**Work request:**
Look for the word "plastic" in the material below, then report each line where it occurs.

*** Block opens ***

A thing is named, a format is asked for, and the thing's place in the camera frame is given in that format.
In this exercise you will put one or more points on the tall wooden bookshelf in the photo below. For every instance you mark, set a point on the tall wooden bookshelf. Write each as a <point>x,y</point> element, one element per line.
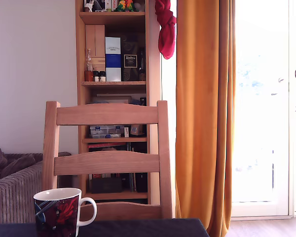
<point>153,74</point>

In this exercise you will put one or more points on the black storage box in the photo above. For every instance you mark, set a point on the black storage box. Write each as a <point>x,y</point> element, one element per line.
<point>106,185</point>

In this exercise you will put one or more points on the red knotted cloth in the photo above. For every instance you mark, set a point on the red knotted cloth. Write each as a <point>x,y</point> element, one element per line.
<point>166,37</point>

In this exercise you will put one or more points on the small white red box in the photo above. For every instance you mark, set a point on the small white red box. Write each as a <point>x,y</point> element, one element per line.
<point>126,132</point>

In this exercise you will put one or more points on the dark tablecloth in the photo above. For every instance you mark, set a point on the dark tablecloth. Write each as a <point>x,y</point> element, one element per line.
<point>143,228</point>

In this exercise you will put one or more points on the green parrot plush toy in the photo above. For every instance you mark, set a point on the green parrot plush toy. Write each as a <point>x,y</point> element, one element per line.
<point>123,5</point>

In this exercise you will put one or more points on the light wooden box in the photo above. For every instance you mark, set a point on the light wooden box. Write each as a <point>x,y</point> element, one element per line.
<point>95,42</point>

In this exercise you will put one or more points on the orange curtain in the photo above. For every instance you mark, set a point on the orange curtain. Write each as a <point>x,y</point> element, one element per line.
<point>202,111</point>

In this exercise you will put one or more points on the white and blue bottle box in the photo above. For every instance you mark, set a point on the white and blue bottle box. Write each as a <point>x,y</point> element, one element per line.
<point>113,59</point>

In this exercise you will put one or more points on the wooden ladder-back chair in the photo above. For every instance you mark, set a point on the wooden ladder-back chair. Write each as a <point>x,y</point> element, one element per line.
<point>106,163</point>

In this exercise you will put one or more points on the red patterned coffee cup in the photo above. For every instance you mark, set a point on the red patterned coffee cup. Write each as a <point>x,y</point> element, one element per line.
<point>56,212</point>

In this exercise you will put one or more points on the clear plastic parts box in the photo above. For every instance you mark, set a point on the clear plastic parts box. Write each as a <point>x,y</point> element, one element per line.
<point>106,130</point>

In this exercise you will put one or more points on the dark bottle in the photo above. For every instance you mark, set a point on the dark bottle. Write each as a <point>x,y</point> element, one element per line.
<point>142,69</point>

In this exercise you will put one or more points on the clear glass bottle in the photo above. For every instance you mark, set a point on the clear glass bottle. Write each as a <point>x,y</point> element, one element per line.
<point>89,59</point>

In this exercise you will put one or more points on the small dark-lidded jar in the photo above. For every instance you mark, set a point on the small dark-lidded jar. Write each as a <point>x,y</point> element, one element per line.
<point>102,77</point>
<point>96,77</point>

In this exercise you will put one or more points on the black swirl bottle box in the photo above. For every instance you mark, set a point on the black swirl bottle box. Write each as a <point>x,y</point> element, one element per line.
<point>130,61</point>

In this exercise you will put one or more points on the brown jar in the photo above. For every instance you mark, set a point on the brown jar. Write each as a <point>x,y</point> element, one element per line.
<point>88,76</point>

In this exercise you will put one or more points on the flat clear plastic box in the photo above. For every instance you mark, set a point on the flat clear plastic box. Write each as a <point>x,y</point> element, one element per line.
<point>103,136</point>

*** Block closes ***

**Exercise result:**
In this exercise you will put one or more points on the clear plastic parts box in the photo above. For every instance you mark, set a point on the clear plastic parts box. Write each as a <point>x,y</point> element, one element per line.
In this exercise you will put one or more points on the flat clear plastic box in the photo above. For every instance you mark, set a point on the flat clear plastic box. Write each as a <point>x,y</point> element, one element per line.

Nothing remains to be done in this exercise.